== What you will do ==
State how many lines in the entries below hold the string "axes", and give nothing besides that number.

== Material for the task ==
===
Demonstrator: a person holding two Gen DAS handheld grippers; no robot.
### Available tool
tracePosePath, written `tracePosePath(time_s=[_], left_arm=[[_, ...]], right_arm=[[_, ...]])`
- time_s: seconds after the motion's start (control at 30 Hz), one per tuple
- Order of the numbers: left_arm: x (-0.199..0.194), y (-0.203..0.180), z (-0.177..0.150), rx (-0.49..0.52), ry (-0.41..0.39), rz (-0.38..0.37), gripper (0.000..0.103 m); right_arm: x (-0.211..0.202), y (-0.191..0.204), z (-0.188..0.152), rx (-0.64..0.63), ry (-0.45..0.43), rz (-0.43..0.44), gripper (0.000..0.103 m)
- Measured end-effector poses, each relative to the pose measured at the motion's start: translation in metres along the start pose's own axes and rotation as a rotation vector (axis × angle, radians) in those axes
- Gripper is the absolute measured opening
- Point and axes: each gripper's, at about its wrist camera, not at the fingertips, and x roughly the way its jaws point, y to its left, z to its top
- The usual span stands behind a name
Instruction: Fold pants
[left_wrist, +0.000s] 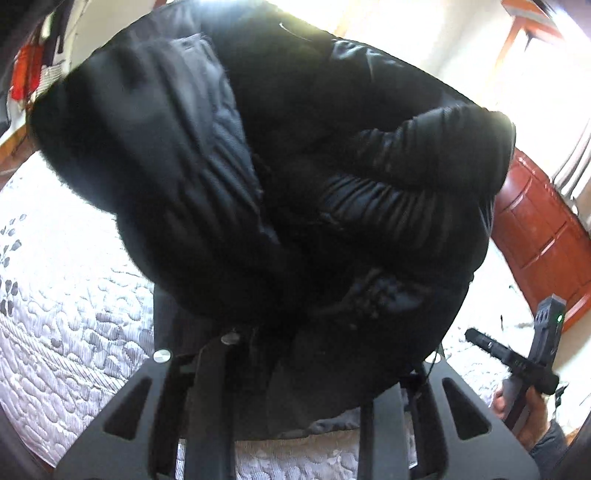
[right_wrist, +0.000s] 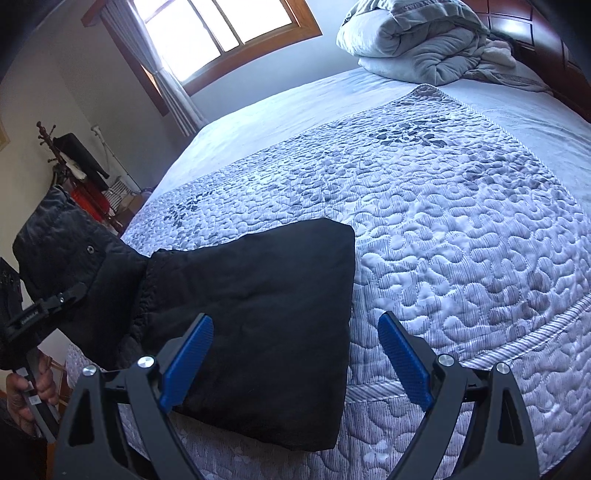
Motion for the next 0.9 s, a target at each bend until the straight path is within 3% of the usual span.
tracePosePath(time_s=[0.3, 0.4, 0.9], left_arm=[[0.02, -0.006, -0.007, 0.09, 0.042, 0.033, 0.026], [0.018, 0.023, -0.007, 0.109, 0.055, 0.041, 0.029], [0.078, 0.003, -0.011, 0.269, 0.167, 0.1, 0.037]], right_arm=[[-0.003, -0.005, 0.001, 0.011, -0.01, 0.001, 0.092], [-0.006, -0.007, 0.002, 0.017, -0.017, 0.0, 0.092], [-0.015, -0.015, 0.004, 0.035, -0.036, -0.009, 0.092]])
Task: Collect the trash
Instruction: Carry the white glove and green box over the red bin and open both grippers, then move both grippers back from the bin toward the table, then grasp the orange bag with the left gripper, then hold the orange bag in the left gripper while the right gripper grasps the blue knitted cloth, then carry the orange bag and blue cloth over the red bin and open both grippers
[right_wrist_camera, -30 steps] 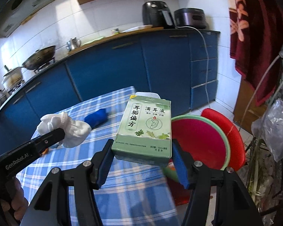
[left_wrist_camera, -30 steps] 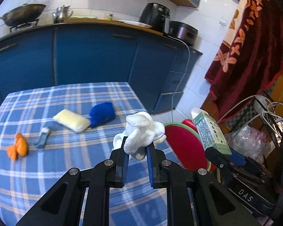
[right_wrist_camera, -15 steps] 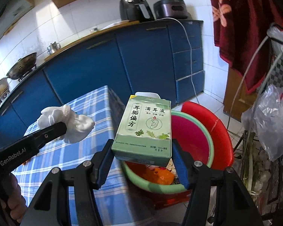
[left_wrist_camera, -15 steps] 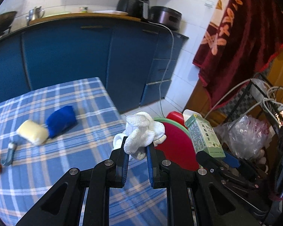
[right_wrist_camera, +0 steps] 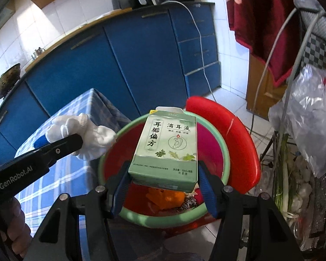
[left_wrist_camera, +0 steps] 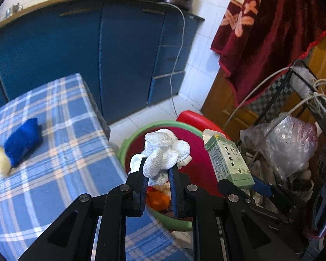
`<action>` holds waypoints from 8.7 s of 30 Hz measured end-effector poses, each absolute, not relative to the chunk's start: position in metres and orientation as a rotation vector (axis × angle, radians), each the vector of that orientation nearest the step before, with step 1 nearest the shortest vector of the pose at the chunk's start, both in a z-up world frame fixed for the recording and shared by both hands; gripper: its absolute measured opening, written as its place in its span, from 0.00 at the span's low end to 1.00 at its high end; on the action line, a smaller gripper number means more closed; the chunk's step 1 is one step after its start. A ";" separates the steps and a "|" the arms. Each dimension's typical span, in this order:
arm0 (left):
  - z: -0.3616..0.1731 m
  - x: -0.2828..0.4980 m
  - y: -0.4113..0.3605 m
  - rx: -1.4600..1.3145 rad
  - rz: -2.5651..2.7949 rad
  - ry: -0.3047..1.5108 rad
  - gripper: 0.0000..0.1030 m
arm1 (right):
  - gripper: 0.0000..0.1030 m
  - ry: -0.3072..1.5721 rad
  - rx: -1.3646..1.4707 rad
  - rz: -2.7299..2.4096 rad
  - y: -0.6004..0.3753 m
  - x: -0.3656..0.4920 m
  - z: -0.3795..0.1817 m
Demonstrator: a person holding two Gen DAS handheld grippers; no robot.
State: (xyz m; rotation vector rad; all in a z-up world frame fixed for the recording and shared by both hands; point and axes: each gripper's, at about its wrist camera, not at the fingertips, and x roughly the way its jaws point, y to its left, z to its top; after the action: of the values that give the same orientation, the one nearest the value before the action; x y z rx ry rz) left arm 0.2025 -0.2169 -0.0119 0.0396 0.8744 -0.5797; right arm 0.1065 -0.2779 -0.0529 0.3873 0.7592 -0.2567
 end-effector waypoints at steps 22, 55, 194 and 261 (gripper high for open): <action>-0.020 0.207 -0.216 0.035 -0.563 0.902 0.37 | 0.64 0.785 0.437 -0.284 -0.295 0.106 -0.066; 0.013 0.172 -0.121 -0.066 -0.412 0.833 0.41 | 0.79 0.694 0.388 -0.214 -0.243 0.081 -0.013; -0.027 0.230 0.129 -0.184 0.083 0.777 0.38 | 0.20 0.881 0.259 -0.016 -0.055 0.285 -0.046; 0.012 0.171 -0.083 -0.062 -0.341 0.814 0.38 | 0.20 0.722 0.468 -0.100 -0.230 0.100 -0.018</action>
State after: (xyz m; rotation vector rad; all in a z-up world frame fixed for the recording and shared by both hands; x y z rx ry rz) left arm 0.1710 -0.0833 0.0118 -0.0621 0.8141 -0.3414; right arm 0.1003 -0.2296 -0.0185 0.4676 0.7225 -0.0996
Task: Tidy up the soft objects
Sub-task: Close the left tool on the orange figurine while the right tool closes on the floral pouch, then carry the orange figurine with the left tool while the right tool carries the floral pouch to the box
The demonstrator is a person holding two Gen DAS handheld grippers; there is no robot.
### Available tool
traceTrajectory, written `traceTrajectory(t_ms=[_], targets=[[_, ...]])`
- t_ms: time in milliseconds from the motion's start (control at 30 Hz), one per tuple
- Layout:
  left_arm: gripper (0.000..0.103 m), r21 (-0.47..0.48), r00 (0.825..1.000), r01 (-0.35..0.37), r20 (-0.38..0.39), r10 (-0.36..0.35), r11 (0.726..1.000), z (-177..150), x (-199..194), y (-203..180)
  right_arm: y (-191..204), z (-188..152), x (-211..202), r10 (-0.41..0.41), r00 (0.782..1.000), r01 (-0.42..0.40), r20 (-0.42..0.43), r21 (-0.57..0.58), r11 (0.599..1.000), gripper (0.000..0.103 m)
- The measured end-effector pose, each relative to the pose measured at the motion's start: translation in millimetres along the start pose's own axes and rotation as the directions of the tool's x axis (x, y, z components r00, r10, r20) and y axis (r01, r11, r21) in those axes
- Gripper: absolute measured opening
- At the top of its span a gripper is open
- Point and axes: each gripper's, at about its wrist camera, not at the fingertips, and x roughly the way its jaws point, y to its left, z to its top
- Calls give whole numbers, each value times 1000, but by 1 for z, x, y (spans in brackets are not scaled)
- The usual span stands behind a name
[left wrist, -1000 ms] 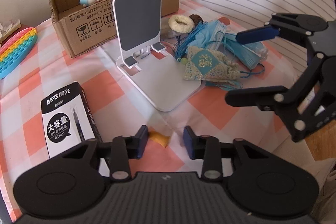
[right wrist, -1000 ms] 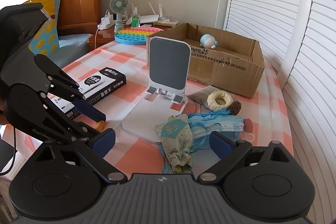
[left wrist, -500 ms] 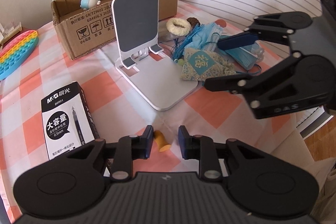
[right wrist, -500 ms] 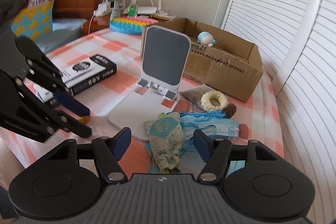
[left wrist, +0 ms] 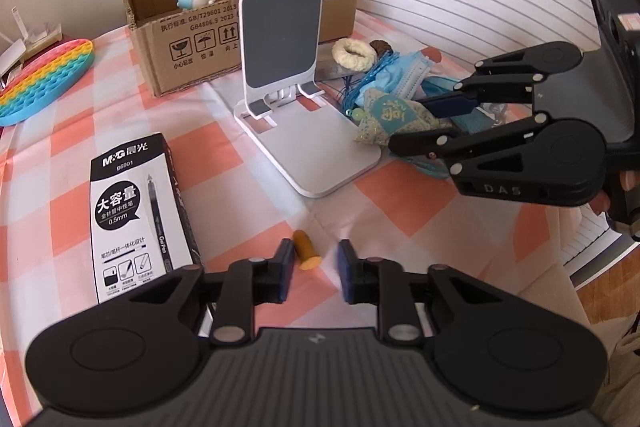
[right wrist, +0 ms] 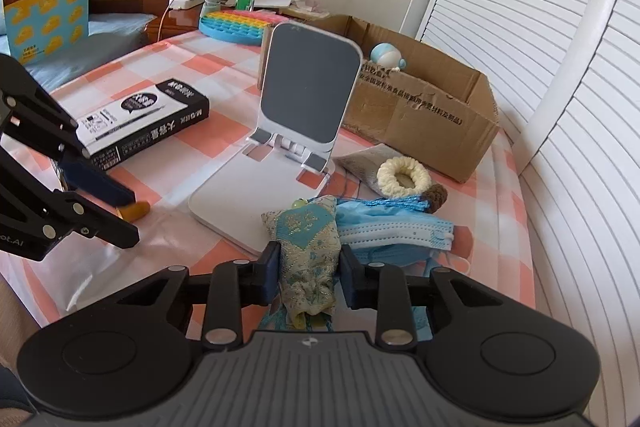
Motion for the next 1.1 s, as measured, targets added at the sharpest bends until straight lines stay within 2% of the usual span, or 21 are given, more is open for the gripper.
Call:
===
== Solution to the exercise ==
5